Exactly as it appears, restate the whole listing.

(Beginning of Supplied material)

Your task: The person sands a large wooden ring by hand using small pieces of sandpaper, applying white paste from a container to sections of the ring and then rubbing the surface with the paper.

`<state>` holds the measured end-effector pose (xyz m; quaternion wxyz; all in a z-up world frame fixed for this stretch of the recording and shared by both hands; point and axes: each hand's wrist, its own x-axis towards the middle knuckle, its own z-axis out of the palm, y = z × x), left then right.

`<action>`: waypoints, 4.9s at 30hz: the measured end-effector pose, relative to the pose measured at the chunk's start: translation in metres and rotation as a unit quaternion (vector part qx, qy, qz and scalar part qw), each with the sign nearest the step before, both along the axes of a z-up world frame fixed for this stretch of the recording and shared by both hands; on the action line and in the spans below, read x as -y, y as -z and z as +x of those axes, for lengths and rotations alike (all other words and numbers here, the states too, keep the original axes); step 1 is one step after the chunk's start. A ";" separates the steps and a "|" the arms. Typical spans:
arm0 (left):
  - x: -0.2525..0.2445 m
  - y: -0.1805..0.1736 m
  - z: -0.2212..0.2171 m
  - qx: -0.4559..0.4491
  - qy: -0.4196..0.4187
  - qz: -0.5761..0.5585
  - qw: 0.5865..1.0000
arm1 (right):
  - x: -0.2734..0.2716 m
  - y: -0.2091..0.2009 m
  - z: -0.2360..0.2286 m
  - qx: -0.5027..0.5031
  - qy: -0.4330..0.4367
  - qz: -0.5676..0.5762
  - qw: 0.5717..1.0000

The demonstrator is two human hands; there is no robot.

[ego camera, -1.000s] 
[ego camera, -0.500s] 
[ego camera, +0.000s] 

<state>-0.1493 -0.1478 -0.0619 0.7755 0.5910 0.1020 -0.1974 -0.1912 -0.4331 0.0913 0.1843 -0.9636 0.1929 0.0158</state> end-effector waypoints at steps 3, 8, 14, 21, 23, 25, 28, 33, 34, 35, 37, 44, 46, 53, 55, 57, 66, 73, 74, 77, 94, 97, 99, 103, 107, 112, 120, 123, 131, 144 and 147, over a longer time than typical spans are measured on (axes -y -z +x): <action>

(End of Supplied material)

▶ [Exercise answer]:
Your task: The person sands a large wooden ring by hand using small pieces of sandpaper, applying white paste from a container to sections of the ring and then rubbing the surface with the paper.

`<state>` holds the measured end-effector pose (xyz m; quaternion wxyz; all in a z-up world frame fixed for this stretch of the recording and shared by both hands; point and axes: each hand's wrist, its own x-axis towards the middle knuckle, its own z-axis out of the palm, y = z × x), left then right.

`<action>`: waypoints, 4.9s at 30hz: the measured end-effector pose, relative to the pose measured at the chunk's start: translation in metres and rotation as a unit quaternion (vector part qx, qy, qz and scalar part qw), each with the sign nearest the step before, both along the axes of a z-up world frame fixed for this stretch of the recording and shared by both hands; on the action line and in the spans below, read x as -y, y as -z and z as +x of those axes, for lengths and rotations alike (all other words and numbers here, the states too, keep the original axes); step 1 is one step after the chunk's start. A ";" separates the steps and a "|" the arms. Typical spans:
arm0 (left):
  - x: -0.2525..0.2445 m
  - y: -0.1805..0.1736 m
  - z: -0.2212..0.2171 m
  - qx: -0.4559..0.4491
  - qy: -0.4196..0.4187
  - qz: -0.5761..0.5585
  - qw: 0.5865..1.0000
arm1 (right):
  - x: -0.2734..0.2716 m
  - y: -0.2091..0.2009 m
  - z: -0.2360..0.2286 m
  - qx: -0.5027..0.5031
  - qy: -0.4330..0.4367
  - qz: -0.5676..0.5762
  - qw: 0.5717..1.0000

The demonstrator is two human hands; there is no robot.

[ego camera, -1.000s] 
[ego camera, -0.500s] 
[ego camera, +0.000s] 

<state>-0.1493 -0.1478 -0.0619 0.7755 0.5910 0.1020 -0.1974 -0.1912 -0.4331 0.0913 0.1843 -0.9636 0.1929 0.0158</state> end-effector waypoints at steps 3, 8, 14, 21, 23, 25, 28, 33, 34, 35, 37, 44, 46, 53, 55, 57, 66, 73, 74, 77, 94, 97, 99, 103, 107, 112, 120, 123, 131, 144 and 147, over a longer time than typical spans are measured on (axes -y -z +x): <action>

What this exercise asked for has been supplied.